* _Your goal_
I need every line of the material below that includes the string "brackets".
:::::
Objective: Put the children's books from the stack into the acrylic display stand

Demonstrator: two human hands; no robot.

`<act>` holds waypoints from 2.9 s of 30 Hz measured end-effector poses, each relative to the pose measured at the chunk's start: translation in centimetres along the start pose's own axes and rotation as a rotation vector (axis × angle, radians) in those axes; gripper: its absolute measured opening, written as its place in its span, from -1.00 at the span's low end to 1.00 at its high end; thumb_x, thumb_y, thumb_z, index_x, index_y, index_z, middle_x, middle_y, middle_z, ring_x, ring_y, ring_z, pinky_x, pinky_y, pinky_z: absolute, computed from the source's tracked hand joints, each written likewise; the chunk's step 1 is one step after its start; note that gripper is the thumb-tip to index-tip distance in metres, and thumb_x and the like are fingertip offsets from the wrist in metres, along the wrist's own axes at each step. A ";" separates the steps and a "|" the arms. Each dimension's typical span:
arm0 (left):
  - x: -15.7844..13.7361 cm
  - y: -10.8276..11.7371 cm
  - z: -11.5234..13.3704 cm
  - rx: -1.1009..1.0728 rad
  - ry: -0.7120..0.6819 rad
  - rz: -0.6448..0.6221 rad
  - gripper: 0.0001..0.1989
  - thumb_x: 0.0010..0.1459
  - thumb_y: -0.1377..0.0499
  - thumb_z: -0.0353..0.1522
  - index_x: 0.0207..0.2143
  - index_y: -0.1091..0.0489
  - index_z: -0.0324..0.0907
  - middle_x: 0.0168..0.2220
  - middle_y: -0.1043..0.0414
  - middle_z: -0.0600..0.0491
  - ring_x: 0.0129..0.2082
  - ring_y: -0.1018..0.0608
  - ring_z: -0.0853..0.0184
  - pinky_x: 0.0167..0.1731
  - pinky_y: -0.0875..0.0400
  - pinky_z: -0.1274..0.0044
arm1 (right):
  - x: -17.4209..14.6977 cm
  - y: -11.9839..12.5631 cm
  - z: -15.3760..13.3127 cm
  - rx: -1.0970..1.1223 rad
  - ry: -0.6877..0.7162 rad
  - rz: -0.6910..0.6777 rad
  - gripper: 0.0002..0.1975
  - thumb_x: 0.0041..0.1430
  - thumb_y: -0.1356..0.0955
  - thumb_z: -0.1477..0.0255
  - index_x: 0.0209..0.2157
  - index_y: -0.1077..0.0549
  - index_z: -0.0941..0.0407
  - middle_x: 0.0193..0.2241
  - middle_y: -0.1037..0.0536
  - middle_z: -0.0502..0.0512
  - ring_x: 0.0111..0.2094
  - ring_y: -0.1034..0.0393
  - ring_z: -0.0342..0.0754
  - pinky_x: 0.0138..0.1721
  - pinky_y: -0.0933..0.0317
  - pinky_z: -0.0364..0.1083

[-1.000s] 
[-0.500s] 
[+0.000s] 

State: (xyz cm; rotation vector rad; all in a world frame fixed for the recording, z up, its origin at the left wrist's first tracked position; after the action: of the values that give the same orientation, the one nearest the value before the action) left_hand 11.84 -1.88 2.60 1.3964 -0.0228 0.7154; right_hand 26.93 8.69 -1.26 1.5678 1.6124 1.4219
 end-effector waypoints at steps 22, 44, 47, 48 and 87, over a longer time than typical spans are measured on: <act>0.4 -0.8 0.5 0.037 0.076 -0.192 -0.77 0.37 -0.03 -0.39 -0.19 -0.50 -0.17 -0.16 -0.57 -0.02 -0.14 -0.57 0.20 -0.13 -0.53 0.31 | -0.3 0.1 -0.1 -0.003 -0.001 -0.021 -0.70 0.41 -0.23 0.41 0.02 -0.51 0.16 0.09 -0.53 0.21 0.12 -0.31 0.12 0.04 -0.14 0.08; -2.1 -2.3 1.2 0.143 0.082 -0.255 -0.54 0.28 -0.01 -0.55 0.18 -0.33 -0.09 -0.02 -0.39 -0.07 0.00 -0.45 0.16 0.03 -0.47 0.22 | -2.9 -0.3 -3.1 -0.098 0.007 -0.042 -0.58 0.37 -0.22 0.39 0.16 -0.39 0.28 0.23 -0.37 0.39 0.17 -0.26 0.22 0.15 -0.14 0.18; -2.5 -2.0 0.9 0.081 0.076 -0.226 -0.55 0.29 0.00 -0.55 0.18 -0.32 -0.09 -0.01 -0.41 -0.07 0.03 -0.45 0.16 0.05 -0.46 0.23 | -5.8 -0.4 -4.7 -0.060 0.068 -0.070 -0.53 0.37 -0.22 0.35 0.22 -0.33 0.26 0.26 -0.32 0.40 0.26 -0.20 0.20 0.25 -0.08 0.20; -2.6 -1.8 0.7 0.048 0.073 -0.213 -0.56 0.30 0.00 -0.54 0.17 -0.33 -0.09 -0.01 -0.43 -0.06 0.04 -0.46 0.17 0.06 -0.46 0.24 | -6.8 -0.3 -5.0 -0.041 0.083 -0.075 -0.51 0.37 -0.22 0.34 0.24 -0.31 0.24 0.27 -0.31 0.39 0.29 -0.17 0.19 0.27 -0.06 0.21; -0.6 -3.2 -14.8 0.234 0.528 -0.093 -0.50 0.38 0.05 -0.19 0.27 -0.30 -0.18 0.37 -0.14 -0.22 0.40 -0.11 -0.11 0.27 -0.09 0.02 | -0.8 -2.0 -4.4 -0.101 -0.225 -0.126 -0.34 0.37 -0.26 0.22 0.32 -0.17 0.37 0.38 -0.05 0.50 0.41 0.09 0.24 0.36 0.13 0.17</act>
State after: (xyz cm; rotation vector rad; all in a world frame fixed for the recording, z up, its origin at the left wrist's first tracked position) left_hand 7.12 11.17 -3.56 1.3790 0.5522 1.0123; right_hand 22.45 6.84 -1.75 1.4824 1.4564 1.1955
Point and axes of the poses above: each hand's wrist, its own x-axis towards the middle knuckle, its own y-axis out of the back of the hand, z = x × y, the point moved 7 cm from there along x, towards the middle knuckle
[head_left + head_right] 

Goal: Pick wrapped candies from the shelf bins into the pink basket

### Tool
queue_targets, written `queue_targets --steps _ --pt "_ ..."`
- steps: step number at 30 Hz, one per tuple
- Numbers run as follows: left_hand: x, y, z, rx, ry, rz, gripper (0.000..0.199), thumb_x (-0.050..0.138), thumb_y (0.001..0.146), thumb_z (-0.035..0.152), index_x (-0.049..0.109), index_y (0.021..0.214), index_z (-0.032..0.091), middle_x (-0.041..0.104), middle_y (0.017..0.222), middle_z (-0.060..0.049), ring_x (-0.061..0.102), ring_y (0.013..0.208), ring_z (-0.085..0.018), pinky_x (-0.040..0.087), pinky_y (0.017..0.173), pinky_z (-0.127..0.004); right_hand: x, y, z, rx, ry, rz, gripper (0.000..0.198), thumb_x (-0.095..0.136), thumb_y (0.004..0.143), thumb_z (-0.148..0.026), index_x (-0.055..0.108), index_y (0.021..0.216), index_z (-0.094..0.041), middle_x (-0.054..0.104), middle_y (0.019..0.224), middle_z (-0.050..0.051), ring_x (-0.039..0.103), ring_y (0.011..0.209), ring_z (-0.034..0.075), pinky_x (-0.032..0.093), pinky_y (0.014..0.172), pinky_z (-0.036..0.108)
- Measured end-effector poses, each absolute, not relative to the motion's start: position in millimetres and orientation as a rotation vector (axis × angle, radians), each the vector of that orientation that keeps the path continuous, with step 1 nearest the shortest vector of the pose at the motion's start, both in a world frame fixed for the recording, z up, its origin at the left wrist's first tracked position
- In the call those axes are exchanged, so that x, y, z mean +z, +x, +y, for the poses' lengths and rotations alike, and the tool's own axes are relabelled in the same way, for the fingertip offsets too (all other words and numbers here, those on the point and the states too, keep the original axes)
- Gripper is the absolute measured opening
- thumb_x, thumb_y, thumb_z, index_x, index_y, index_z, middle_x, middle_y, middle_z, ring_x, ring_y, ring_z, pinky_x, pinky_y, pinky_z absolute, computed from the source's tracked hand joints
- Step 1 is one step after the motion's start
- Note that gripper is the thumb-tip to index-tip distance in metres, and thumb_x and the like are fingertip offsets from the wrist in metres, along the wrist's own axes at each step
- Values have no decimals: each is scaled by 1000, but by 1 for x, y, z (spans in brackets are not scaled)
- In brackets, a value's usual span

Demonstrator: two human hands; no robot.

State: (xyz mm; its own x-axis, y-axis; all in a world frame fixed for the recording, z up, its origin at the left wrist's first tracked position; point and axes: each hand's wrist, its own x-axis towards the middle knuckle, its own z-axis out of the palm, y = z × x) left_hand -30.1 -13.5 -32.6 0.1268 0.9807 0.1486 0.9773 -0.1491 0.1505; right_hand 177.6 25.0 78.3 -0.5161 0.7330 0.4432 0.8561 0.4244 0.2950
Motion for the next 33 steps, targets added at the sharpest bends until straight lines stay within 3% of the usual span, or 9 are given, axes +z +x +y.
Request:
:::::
* _Output of the exercise_
- Values have no decimals: each is scaled by 1000, but by 1 for x, y, z (spans in brackets are not scaled)
- In brackets, a value's usual span

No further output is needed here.